Polyadenylation and deadenylation inhibitors are under investigation as potential medicines for a wide variety of conditions, including cancer, inflammatory diseases, osteoarthritis and osteoporosis. Our work will benefit researchers involved in these drug development programmes, as understanding the role of the poly(A) tail in gene expression is likely to contribute to explaining the remarkable biological effects of these compounds. In addition, knowledge of mRNAs with particular polyadenylation or deadenylation requirements may help with patient stratification for the application of these drugs.

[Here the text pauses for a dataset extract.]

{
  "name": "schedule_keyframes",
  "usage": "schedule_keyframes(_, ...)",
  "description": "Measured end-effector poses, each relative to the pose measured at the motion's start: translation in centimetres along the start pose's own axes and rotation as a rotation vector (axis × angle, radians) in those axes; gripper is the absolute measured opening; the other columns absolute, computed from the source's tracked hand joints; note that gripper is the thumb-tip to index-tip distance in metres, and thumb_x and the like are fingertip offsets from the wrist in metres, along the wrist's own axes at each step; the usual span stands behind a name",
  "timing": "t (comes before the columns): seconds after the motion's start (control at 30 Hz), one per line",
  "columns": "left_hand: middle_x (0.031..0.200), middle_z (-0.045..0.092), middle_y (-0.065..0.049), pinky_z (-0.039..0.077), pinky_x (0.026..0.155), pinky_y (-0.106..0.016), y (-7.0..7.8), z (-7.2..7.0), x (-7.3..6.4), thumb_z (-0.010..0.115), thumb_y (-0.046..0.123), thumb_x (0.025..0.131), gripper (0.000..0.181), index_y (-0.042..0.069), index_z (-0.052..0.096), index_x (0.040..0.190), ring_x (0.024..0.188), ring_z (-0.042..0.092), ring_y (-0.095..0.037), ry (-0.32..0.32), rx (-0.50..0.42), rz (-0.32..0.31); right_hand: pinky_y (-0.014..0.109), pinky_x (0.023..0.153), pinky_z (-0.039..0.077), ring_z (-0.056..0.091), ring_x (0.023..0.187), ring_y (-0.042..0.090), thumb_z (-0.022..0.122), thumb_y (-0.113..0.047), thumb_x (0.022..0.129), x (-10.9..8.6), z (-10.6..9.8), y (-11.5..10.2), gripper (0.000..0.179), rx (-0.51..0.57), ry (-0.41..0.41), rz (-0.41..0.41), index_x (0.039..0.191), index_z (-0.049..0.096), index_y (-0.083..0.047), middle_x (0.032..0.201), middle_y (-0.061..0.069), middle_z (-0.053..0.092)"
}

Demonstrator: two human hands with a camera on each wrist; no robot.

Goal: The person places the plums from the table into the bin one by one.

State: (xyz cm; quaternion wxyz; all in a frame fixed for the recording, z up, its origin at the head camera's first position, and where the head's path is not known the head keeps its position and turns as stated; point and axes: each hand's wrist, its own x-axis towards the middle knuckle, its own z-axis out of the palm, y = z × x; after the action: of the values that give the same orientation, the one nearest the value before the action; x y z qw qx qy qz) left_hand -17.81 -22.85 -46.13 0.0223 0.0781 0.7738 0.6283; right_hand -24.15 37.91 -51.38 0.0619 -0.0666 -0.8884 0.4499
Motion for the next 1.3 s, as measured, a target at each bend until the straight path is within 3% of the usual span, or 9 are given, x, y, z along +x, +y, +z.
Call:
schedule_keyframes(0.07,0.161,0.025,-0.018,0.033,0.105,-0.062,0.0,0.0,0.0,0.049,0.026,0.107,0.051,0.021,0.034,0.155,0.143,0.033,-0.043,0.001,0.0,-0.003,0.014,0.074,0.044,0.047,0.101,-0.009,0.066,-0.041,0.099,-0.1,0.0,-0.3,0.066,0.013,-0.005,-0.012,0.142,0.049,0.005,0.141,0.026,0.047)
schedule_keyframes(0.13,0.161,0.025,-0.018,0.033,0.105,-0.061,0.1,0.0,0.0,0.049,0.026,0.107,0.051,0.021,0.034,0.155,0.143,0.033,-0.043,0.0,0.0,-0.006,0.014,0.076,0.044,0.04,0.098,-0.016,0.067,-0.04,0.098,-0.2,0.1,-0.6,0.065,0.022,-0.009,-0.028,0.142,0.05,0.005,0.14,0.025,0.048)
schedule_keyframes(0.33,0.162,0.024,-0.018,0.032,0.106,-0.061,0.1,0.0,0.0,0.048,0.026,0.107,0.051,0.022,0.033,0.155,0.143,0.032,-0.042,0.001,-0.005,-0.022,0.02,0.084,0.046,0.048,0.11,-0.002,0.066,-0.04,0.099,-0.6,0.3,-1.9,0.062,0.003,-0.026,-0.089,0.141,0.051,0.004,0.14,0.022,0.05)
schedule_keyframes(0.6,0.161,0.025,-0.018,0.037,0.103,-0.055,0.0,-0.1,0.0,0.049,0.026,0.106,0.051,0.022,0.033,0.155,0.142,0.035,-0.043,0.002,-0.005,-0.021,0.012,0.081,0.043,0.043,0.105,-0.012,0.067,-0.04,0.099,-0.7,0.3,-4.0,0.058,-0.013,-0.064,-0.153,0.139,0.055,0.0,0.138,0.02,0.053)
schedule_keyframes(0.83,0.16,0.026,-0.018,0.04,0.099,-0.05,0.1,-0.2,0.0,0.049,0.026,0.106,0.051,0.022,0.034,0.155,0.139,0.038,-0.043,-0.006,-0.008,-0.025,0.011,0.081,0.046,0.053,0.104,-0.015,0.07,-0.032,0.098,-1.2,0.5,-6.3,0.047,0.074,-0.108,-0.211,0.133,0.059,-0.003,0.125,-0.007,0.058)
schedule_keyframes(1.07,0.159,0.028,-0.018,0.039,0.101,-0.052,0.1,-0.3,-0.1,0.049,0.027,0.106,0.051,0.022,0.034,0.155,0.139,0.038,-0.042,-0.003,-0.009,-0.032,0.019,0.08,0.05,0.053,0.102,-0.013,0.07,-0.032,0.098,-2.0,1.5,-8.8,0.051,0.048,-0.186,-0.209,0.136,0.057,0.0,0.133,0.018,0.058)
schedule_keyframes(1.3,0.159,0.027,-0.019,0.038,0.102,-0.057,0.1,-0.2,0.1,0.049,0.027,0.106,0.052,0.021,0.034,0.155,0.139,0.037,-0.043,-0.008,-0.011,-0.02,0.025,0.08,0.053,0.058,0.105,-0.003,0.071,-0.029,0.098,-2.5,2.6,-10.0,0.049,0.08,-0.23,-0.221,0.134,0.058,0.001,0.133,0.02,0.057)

The polyadenylation inhibitor cordycepin is produced by the insect-infecting fungus Cordyceps militaris. This fungus is under investigation for biological pest control and it appears likely that cordycepin is involved in weakening the insect immune system. A better understanding of the role of polyadenylation in gene expression would therefore help researchers trying to understand the effects of fungal infection on insect gene expression and ultimately lead to improvement its effectiveness in crop protection.

In 2016, Cornelia de Moor founded the Cordycepin Consortium, a group of researchers from 17 laboratories with interests in mRNA polyadenylation, cordycepin and Cordyceps fungi. This group includes clinicians, pre-clinical researchers, biochemists, medicinal chemists, fungal biologists, crop scientists as well as industry representatives. We also invite patient representatives. The consortium routinely shares unpublished data and meets once a year in April. The diversity of experience and knowledge means that impact opportunities are often spotted early.